Today I want to dig a deep hole and shepherd my children and grandchildren—and yes, our dogs—into it. Remember the bomb shelters of the 1950s? I once knew a family who bought a rambling 1950s ranch house with a bomb shelter. We laughed then but it doesn’t seem quite so foolish today. Until now, the Cuban Missile Crisis was the closest mankind had ever come to nuclear war. There is one big difference. Both John F. Kennedy and Nikita Khrushchev recognized what was at stake. They entered lengthy negotiations that eventually defused the confrontation. What we as a nation learned was that quick, clear, full communication was necessary, even crucial.

Today we have two petty tyrants shouting insults at one another, like schoolboys in a sandbox.
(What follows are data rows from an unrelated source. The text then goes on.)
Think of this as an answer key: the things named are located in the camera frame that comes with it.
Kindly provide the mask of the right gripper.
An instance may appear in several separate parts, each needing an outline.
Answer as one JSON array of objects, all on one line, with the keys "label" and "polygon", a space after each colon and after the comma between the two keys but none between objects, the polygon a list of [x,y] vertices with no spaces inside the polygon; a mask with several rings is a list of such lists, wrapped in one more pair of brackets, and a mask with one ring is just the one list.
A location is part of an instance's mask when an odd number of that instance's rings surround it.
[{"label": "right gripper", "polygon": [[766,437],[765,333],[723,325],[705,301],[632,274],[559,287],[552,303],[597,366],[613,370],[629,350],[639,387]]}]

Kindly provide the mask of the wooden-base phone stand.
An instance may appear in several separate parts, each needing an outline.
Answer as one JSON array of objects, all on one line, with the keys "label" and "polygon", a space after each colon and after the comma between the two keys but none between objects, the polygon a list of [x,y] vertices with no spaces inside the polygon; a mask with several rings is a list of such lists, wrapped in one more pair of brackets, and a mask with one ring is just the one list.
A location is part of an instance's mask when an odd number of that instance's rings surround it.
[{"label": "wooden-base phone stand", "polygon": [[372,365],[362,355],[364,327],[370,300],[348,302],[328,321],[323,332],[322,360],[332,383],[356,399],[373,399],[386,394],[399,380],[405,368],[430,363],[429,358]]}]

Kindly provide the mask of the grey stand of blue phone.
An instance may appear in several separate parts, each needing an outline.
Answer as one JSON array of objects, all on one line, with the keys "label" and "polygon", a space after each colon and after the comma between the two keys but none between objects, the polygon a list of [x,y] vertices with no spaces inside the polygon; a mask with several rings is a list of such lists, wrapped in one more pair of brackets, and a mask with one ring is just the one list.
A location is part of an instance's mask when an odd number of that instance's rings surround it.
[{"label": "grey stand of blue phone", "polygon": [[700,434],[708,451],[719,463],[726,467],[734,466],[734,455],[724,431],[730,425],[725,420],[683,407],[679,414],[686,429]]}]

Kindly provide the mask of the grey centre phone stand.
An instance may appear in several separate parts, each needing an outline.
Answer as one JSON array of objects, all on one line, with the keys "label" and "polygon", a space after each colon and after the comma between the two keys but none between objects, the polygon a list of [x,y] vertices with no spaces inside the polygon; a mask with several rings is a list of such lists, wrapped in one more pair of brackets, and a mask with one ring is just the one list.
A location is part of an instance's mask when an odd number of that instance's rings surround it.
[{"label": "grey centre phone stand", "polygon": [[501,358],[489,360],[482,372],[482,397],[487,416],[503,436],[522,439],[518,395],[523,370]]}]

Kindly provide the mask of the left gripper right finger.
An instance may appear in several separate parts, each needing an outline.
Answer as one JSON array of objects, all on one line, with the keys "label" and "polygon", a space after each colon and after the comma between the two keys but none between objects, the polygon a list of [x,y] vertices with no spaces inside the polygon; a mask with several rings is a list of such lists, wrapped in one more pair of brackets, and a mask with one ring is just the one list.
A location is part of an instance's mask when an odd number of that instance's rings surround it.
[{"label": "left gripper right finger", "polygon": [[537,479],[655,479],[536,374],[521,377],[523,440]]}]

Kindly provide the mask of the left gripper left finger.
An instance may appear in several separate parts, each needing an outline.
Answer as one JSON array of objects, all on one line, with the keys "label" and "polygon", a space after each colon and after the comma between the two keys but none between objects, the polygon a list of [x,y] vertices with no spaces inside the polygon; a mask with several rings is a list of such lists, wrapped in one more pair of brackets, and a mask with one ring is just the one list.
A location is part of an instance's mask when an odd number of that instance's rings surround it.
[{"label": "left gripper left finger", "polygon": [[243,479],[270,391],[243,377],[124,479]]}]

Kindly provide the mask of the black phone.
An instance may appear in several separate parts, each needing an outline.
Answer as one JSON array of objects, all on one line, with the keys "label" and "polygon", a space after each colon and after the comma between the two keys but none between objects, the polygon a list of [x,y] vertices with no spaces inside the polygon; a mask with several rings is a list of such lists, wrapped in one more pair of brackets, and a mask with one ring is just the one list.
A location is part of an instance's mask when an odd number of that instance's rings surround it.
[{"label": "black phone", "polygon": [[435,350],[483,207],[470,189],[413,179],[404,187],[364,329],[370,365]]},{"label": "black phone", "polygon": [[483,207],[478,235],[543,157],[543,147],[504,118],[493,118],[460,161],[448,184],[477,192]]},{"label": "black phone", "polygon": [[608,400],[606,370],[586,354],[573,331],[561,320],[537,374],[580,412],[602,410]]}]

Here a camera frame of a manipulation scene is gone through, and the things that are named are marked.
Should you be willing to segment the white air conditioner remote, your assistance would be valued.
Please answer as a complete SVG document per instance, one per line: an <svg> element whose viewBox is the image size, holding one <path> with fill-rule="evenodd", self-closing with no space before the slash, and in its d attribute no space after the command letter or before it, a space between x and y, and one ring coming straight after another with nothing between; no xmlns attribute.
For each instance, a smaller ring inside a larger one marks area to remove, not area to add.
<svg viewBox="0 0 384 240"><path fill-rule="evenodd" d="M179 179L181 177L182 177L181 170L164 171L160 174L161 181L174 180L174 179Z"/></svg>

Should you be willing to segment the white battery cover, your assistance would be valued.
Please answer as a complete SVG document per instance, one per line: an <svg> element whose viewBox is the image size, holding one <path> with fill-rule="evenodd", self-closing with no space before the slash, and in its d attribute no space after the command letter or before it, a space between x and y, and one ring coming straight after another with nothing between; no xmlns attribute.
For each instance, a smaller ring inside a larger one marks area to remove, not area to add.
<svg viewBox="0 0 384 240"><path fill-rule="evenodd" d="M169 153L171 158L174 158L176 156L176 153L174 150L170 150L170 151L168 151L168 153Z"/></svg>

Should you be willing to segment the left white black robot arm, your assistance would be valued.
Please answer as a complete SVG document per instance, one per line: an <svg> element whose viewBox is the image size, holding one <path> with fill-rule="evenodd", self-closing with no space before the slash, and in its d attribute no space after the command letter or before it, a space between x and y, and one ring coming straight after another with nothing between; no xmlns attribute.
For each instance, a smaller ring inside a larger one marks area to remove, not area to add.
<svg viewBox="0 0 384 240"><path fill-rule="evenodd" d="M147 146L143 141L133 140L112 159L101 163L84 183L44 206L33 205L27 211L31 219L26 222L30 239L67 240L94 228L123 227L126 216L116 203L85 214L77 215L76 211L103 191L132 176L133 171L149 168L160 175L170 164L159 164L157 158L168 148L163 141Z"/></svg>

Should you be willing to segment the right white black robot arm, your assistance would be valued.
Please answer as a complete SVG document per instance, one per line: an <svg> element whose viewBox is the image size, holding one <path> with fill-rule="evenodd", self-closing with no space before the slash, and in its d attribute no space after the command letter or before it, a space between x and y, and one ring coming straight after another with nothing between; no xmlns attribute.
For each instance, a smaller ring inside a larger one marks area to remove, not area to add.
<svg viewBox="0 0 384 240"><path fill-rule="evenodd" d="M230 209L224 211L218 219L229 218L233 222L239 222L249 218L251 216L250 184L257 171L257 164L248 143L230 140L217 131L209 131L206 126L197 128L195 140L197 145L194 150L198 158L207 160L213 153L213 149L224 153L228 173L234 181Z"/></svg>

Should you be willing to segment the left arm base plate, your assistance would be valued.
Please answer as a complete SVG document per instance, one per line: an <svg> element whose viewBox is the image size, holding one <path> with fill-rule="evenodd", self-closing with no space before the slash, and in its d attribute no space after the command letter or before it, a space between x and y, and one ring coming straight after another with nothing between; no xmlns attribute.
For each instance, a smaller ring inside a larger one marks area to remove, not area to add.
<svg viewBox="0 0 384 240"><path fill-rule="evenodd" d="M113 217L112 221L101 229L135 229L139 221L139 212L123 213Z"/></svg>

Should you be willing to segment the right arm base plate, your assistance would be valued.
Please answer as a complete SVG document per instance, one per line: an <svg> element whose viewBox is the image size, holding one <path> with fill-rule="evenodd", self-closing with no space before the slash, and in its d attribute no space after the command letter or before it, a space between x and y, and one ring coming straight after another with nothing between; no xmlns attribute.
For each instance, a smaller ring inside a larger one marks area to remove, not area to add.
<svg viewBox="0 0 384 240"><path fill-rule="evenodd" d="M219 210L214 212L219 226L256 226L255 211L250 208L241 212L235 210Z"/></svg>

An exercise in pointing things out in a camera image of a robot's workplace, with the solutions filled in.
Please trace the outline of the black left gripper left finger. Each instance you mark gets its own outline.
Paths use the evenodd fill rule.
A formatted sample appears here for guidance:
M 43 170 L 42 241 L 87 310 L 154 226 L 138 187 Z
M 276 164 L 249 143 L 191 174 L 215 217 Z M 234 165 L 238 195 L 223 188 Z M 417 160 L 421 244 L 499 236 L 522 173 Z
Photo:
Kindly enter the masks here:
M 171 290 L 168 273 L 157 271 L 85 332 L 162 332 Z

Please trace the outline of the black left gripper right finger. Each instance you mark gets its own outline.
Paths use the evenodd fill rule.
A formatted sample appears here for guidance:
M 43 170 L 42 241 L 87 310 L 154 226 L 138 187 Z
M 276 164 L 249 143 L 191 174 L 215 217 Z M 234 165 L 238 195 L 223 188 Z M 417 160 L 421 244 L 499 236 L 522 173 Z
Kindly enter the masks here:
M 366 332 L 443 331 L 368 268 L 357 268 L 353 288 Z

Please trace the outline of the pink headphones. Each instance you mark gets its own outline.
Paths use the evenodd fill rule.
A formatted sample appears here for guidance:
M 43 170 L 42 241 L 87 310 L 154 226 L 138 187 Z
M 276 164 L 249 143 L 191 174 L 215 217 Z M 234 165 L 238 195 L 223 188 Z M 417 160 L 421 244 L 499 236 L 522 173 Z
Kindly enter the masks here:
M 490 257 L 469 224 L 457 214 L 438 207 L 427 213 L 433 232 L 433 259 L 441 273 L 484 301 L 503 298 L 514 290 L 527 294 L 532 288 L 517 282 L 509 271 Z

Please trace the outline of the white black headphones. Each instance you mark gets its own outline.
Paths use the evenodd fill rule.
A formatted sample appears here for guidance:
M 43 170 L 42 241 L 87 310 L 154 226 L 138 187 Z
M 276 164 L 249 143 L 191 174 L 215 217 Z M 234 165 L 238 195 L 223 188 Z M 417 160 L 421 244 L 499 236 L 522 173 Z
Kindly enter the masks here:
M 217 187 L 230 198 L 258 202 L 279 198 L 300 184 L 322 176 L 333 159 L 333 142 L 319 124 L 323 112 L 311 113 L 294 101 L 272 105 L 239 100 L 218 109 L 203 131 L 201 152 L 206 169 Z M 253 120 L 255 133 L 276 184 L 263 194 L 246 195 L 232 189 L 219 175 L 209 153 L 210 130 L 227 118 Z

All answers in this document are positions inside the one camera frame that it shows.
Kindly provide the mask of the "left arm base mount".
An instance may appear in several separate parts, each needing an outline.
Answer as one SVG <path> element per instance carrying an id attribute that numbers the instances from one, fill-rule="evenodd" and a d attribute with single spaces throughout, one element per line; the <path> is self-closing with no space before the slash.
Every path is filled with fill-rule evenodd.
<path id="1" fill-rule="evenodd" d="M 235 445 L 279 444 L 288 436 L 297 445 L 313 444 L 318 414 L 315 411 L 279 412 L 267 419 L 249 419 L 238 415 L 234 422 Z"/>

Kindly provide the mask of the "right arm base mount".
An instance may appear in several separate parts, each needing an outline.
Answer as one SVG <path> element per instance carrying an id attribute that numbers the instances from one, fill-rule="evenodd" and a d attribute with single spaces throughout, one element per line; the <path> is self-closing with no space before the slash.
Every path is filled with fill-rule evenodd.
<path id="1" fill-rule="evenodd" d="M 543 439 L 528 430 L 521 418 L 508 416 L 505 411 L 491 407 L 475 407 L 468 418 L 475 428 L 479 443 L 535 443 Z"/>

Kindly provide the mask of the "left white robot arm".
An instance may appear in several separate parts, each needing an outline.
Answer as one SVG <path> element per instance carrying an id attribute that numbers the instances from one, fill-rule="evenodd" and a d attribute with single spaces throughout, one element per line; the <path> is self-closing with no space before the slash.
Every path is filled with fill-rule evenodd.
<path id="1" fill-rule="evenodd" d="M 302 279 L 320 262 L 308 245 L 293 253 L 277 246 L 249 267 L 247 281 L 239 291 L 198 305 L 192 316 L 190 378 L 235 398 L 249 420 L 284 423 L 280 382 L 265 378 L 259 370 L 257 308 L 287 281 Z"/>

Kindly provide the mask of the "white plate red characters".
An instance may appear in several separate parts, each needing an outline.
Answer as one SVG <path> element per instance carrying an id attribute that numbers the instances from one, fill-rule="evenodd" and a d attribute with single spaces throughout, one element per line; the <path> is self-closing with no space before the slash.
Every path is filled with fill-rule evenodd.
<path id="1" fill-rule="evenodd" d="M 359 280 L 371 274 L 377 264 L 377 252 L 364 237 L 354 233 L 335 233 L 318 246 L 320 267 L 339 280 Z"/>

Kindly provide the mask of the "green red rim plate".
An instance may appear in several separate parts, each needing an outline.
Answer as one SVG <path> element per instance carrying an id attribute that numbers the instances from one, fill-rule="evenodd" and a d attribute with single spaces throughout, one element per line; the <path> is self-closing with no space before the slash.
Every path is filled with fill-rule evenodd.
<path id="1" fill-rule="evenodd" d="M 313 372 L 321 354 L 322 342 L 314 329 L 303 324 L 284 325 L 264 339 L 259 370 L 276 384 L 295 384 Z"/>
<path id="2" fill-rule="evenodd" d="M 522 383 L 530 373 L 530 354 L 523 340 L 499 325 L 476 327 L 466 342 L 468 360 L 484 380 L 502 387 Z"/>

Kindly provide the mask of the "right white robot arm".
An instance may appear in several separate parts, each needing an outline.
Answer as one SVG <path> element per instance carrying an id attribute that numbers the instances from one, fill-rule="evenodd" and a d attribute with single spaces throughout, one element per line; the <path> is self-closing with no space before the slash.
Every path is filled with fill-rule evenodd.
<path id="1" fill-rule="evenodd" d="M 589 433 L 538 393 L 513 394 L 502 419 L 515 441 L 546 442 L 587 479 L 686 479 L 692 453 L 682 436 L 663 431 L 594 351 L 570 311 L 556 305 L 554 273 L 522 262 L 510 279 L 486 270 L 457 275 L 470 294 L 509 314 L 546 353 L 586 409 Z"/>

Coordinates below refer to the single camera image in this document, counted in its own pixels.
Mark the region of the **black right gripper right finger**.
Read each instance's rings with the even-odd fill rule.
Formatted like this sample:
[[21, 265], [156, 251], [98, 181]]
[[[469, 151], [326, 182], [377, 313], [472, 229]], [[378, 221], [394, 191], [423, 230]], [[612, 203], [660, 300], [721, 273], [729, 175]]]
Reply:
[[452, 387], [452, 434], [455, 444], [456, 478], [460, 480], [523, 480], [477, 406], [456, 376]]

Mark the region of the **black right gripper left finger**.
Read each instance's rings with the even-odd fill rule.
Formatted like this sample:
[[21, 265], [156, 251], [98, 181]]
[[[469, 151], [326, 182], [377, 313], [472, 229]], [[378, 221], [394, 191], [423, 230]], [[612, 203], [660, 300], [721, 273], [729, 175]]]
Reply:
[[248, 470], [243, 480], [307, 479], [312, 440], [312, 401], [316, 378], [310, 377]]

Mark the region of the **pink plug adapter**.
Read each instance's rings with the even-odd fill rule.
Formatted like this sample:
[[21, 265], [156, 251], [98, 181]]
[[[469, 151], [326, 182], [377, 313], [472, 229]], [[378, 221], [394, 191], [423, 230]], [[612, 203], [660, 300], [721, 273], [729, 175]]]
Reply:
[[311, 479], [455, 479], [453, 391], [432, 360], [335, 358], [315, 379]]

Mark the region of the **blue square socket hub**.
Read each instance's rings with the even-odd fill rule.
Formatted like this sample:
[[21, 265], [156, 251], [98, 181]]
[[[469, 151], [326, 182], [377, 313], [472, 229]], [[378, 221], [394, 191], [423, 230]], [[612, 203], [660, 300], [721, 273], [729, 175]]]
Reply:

Wiser heads in Washington are counseling the president that he endangers the future of negotiations with Kim Jong Un’s government, but he, like a school-yard bully, seems not to care, not to realize the fate of millions is in his hand. What seems to matter is his own unquenchable thirst for power, to be the biggest, the best, the loudest. It scares me to death.

But I take comfort in the words of William Faulkner in his 1950 speech of acceptance of the Nobel Prize for Literature. Before the Cuban Missile Crisis, yes, but at the height of the Atomic Age, which some call the precursor to the Age of Anxiety, much of which lingers in our national consciousness even today

Faulkner believed it was toxic to creativity to write from a fear so long sustained. Poets, by which he meant all writers, must write from the problems of the heart in conflict with itself. Their words must speak to the heart of long-held values, not of physical fear. His stirring words comfort me to this day: “I decline to accept the end of man … I believe that man will not merely endure; he will prevail.” I say those words to myself as I pray for peace and for sane heads to prevail.

We owe the NFL a debt of gratitude. The players who are peacefully trying to call attention to huge problems in our country, have diverted the president’s anger from North Korea to themselves, and they seem willing to bear the burden of that anger and its consequences.

1 comment:

Becky Michael said...

Thank you, Judy. Very well expressed!